The Installation Qualification Template or IQ section establishes documented verification that all medical device validation template online executables are catered for and that key aspects of the equipment Qualification adhere to approved design Qualification template and the recommendations of the manufacturer have been suitably considered. The Operational Qualification Template section establishes that there is documented verification that the installed system functions as specified and that there is sufficient documented process validation A executables to demonstrate this.
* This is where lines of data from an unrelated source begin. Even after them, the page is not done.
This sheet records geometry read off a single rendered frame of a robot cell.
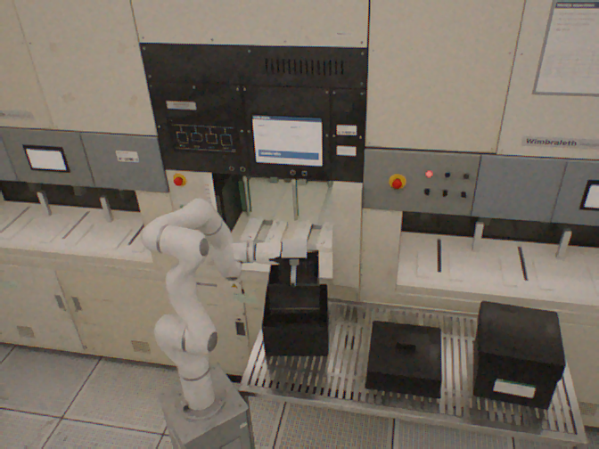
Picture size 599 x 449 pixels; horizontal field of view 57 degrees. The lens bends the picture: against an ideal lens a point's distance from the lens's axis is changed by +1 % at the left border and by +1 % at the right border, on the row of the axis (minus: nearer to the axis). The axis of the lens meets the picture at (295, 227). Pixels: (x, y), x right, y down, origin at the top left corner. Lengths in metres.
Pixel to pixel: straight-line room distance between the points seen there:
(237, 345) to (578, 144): 1.93
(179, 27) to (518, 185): 1.42
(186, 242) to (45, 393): 2.06
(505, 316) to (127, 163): 1.72
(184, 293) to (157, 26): 1.02
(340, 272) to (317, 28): 1.07
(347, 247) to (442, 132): 0.64
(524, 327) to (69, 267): 2.25
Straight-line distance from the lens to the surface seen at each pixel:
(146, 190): 2.59
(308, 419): 3.14
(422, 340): 2.35
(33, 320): 3.62
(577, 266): 2.90
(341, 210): 2.30
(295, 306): 2.23
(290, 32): 2.09
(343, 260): 2.45
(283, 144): 2.25
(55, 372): 3.71
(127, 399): 3.41
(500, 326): 2.26
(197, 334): 1.94
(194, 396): 2.20
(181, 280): 1.83
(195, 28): 2.19
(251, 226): 2.92
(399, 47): 2.06
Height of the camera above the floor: 2.54
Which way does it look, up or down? 35 degrees down
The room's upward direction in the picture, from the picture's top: 3 degrees counter-clockwise
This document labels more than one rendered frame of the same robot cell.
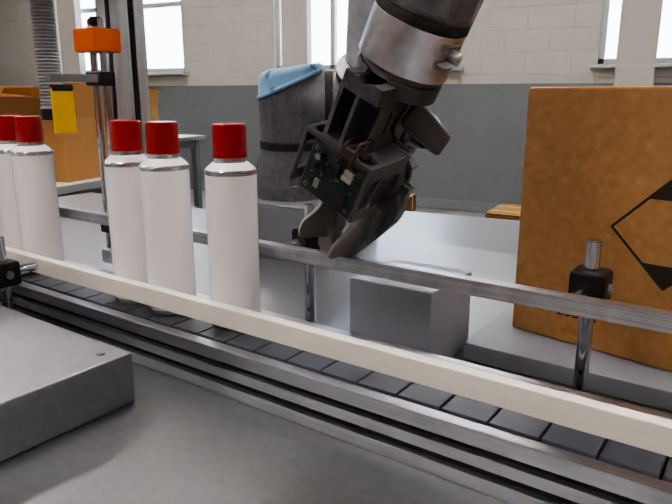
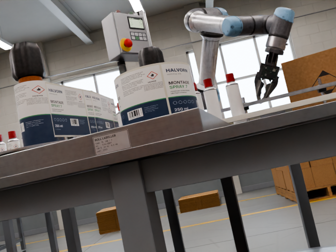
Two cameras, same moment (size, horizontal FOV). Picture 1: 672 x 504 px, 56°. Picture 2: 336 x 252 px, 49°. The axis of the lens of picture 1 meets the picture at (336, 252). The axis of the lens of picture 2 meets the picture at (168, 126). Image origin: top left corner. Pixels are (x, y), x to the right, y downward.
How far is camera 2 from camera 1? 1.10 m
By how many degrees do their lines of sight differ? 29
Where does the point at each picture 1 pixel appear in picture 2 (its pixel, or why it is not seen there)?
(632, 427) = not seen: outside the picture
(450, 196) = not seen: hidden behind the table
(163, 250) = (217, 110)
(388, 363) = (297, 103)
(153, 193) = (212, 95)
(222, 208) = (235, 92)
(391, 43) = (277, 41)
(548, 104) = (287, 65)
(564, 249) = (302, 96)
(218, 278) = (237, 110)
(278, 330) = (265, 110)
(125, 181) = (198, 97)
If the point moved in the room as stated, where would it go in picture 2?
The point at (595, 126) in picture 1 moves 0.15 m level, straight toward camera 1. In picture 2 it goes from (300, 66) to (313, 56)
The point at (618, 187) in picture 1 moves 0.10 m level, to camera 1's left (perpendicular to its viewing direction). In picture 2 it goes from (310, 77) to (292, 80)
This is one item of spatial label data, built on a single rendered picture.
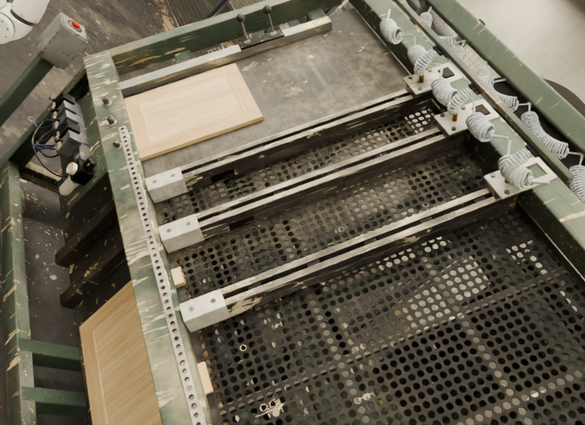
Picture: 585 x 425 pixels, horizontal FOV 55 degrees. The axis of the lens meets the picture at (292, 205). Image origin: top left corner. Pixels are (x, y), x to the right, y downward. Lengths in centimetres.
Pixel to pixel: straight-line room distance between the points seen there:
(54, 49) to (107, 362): 127
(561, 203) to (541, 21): 619
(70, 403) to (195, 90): 129
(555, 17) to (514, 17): 51
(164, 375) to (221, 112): 107
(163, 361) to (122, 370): 52
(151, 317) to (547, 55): 652
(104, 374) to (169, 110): 103
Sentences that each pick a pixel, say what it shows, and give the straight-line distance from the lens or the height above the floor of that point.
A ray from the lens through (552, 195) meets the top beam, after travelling 184.
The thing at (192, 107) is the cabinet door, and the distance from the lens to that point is 231.
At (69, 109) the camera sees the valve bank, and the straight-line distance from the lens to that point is 239.
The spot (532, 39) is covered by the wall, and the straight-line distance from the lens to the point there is 780.
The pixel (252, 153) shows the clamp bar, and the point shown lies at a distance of 198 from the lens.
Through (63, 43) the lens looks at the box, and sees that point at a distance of 256.
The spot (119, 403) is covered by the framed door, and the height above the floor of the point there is 40.
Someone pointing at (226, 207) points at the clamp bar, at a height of 111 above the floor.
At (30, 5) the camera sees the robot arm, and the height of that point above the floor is 123.
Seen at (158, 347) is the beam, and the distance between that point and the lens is 166.
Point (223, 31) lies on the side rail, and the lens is 272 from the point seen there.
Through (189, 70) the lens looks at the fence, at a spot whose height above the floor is 114.
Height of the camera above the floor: 182
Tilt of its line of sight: 17 degrees down
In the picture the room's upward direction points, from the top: 50 degrees clockwise
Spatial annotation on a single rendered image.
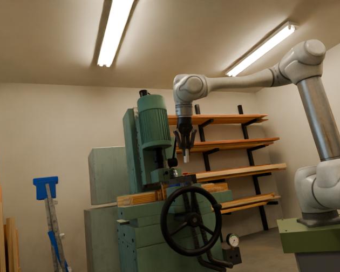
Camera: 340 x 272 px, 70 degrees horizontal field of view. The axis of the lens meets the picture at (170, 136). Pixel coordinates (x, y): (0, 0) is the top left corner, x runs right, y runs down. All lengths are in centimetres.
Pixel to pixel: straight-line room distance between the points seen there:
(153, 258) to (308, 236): 70
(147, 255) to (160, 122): 68
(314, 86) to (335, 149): 29
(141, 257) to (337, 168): 92
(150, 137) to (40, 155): 255
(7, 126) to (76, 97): 98
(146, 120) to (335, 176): 94
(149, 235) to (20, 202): 266
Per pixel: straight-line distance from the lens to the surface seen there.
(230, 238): 135
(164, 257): 127
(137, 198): 137
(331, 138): 124
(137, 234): 122
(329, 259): 135
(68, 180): 369
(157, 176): 137
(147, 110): 141
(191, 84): 103
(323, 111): 125
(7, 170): 376
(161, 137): 137
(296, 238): 130
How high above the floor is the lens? 95
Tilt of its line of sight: 12 degrees up
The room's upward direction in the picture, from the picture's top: 8 degrees counter-clockwise
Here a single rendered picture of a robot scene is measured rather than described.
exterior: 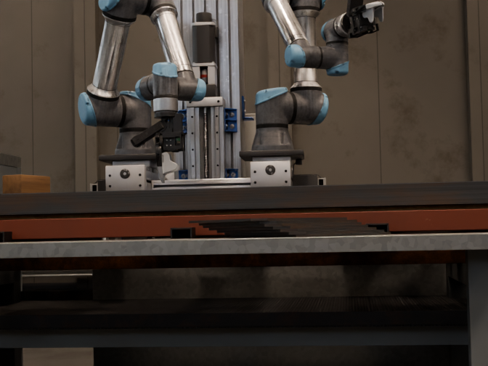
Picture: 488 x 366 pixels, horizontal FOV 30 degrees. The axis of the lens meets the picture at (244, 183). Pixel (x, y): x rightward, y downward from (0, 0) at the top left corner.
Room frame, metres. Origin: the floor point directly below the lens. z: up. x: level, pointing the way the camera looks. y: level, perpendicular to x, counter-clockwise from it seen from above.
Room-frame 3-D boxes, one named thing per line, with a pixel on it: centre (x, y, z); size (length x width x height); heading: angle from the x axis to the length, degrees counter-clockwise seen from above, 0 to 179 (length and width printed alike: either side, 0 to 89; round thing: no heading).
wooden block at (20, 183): (2.32, 0.55, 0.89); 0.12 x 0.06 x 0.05; 156
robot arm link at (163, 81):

The PQ section develops documented evidence that all the requirements specified in your corporate validation 4U manual have been verified as operating consistently and exactly as specified in the medical device validation template; The User Requirements Specification template
The Standard Operating Procedure template (SOP) used to generate this installation Qualification template (IQ), takes you through the process line by line, chapter by chapter. It really is unique to find a SOP document so easy to use, all the work is done for you. All the documents are detailed, all the drawings listed and all the checks and tests detailed. The final product is a professional and comprehensive Installation Qualification template. One that you can produce in less than 60 minutes. Yes, think about it, we all know how long producing IQ documents has taken in the past, whether for current Good Manufacturing Practice use medical device use or a simple installation qualification template.
You will find this validation online intuitive Operational Qualification template (OQ) delightfully simple and straightforward to use, as it takes you through the process of customization of your Operational Qualification Protocol template. Following the attached SOP will quickly and smoothly convert your template into an equipment specific 21 CFR Part 11 compliant Installation Qualification Template. The OQ template comes complete with all the standard test scripts, more specialist test scripts can be found listed below. These can easily be pasted into the standard OQ, allowing you to quickly build your own fully detailed and referenced company bespoke Operational Qualification Protocol, along with the installation qualification template.